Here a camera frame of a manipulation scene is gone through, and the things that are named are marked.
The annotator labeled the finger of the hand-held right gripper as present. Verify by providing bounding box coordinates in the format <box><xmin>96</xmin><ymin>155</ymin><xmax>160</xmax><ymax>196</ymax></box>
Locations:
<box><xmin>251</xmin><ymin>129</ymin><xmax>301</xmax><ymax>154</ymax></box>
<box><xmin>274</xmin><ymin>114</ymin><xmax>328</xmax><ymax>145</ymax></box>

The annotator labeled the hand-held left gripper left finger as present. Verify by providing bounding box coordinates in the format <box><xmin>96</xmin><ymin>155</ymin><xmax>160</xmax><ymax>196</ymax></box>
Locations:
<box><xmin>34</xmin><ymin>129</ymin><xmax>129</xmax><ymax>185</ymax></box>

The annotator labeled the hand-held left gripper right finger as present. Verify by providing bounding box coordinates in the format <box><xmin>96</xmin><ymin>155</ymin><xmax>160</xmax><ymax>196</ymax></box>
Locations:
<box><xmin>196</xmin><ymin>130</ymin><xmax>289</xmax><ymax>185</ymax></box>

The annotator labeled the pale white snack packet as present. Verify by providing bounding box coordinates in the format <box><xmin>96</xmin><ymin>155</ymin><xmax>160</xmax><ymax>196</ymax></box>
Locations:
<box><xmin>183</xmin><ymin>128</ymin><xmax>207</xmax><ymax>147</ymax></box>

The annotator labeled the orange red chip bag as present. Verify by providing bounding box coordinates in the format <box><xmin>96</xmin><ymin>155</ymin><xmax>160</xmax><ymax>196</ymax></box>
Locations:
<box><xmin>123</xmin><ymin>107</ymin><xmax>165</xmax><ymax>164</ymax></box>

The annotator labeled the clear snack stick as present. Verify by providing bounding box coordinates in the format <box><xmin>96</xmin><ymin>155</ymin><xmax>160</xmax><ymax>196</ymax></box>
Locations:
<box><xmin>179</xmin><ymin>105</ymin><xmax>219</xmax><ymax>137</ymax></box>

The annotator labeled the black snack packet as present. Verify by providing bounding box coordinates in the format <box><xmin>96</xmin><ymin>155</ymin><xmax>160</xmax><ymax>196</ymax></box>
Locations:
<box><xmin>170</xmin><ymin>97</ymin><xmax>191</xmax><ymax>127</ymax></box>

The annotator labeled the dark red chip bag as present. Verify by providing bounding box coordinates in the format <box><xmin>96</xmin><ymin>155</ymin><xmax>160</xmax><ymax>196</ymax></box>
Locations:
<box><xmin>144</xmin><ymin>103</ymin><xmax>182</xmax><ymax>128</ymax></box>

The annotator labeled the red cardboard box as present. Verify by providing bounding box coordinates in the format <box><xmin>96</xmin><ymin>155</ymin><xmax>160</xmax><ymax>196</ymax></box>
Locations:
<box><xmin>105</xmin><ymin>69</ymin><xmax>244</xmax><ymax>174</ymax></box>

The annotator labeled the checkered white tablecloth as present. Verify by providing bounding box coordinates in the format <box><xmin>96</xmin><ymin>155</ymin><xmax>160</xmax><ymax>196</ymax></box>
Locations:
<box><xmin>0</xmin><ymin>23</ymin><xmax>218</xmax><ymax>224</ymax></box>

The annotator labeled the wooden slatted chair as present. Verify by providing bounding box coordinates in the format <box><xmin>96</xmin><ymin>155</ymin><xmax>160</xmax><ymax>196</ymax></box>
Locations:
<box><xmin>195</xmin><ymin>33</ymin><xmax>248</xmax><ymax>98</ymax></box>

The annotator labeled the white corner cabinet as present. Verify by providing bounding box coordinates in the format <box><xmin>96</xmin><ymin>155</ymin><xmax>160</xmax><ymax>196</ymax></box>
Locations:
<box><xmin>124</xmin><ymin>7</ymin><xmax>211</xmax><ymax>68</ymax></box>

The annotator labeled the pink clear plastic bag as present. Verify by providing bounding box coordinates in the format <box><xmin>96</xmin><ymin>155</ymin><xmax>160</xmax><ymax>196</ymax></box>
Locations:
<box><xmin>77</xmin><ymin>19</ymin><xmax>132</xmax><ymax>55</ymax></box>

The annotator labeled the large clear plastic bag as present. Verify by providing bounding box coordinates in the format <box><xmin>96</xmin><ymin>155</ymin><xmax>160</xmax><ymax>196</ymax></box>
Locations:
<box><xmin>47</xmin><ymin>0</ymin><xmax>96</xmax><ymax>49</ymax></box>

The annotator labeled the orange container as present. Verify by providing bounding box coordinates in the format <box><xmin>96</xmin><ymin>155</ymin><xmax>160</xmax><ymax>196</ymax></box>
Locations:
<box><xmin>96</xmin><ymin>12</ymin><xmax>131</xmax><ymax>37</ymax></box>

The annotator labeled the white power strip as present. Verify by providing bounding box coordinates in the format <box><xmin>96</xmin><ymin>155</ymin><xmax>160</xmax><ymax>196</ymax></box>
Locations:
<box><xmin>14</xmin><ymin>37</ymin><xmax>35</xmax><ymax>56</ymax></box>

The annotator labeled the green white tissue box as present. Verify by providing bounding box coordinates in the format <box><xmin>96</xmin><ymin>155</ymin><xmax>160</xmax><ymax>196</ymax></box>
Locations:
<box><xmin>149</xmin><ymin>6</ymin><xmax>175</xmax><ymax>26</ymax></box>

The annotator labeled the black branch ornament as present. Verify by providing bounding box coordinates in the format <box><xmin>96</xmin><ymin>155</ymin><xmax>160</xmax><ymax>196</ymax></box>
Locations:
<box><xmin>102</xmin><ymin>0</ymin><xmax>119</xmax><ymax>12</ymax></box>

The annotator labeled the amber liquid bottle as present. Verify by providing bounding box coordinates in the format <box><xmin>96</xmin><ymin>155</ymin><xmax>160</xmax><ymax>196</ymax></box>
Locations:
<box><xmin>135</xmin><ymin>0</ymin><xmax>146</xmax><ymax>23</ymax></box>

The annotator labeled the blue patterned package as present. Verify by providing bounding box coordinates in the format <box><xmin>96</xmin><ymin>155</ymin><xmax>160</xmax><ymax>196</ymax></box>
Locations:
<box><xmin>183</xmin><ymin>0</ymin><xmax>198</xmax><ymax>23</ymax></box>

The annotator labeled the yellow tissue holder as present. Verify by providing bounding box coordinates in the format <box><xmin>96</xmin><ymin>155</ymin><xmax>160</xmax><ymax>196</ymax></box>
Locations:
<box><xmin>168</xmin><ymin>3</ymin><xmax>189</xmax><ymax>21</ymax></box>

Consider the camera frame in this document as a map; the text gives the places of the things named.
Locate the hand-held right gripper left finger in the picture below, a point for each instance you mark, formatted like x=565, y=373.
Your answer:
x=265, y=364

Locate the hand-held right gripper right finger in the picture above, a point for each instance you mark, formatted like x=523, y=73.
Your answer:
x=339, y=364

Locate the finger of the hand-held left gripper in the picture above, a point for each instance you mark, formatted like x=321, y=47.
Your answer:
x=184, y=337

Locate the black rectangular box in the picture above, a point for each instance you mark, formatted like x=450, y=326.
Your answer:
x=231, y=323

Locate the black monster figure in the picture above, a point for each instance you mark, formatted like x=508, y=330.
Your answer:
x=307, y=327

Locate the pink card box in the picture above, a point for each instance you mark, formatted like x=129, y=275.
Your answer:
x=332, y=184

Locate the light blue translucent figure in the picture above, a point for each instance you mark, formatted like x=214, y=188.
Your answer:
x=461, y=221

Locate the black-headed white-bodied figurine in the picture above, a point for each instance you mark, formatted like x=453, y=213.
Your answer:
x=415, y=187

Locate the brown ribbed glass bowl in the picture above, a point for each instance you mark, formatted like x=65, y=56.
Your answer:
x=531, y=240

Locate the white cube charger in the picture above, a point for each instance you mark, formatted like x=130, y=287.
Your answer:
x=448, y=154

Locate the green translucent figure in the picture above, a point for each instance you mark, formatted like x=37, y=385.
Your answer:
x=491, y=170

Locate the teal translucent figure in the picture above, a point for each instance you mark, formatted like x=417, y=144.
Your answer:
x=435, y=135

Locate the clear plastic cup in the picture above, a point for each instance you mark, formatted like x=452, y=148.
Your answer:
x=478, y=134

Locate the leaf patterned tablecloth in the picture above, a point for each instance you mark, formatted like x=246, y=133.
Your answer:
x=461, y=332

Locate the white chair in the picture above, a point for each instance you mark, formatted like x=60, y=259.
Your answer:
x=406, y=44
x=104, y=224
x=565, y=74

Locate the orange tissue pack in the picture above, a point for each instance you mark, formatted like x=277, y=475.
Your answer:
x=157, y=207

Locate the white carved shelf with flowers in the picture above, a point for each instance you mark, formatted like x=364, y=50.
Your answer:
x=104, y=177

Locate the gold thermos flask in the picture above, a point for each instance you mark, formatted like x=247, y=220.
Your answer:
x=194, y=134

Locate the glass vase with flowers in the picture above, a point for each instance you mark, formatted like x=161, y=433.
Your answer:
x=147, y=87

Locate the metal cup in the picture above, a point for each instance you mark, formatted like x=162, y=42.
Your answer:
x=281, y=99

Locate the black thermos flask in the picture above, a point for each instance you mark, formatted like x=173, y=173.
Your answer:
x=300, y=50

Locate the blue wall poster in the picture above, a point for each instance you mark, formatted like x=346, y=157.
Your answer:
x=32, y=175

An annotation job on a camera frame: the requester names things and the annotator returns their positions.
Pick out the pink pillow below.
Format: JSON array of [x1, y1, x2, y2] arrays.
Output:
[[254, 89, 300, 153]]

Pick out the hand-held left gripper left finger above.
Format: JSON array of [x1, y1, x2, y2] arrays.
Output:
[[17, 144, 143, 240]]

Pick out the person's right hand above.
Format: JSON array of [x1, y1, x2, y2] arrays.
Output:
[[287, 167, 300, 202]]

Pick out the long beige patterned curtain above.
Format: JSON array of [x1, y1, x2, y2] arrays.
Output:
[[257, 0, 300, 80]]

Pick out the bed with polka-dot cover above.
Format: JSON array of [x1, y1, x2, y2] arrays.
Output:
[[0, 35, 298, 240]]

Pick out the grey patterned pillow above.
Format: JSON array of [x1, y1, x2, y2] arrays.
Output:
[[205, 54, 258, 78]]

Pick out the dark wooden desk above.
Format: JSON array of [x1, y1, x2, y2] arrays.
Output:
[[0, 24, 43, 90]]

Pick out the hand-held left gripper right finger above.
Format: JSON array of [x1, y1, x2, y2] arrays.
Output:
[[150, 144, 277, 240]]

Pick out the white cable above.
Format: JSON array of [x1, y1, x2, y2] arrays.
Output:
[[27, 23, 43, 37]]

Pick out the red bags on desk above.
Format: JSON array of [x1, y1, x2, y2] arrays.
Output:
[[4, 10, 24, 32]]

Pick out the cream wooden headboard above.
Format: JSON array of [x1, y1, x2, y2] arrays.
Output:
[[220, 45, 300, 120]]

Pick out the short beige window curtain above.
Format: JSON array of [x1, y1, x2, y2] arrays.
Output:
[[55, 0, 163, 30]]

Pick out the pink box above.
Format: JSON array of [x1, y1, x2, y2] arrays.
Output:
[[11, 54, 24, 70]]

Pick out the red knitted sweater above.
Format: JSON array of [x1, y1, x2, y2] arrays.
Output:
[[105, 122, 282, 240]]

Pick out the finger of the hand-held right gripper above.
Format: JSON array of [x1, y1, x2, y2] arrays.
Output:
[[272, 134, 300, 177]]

::::::::::

* [Assignment]: Beginning with the line that holds "Pick out the cream wooden headboard above." and ending with the last line of the data, copy each line exactly and add nothing.

* [Solution to this problem]:
Pick out the cream wooden headboard above.
Format: JSON array of [x1, y1, x2, y2] arrays.
Output:
[[220, 45, 300, 120]]

Pick out the short beige window curtain above.
Format: JSON array of [x1, y1, x2, y2] arrays.
Output:
[[55, 0, 163, 30]]

Pick out the pink box above.
Format: JSON array of [x1, y1, x2, y2] arrays.
Output:
[[11, 54, 24, 70]]

Pick out the red knitted sweater above.
Format: JSON array of [x1, y1, x2, y2] arrays.
Output:
[[105, 122, 282, 240]]

Pick out the finger of the hand-held right gripper above.
Format: JSON array of [x1, y1, x2, y2] arrays.
Output:
[[272, 134, 300, 177]]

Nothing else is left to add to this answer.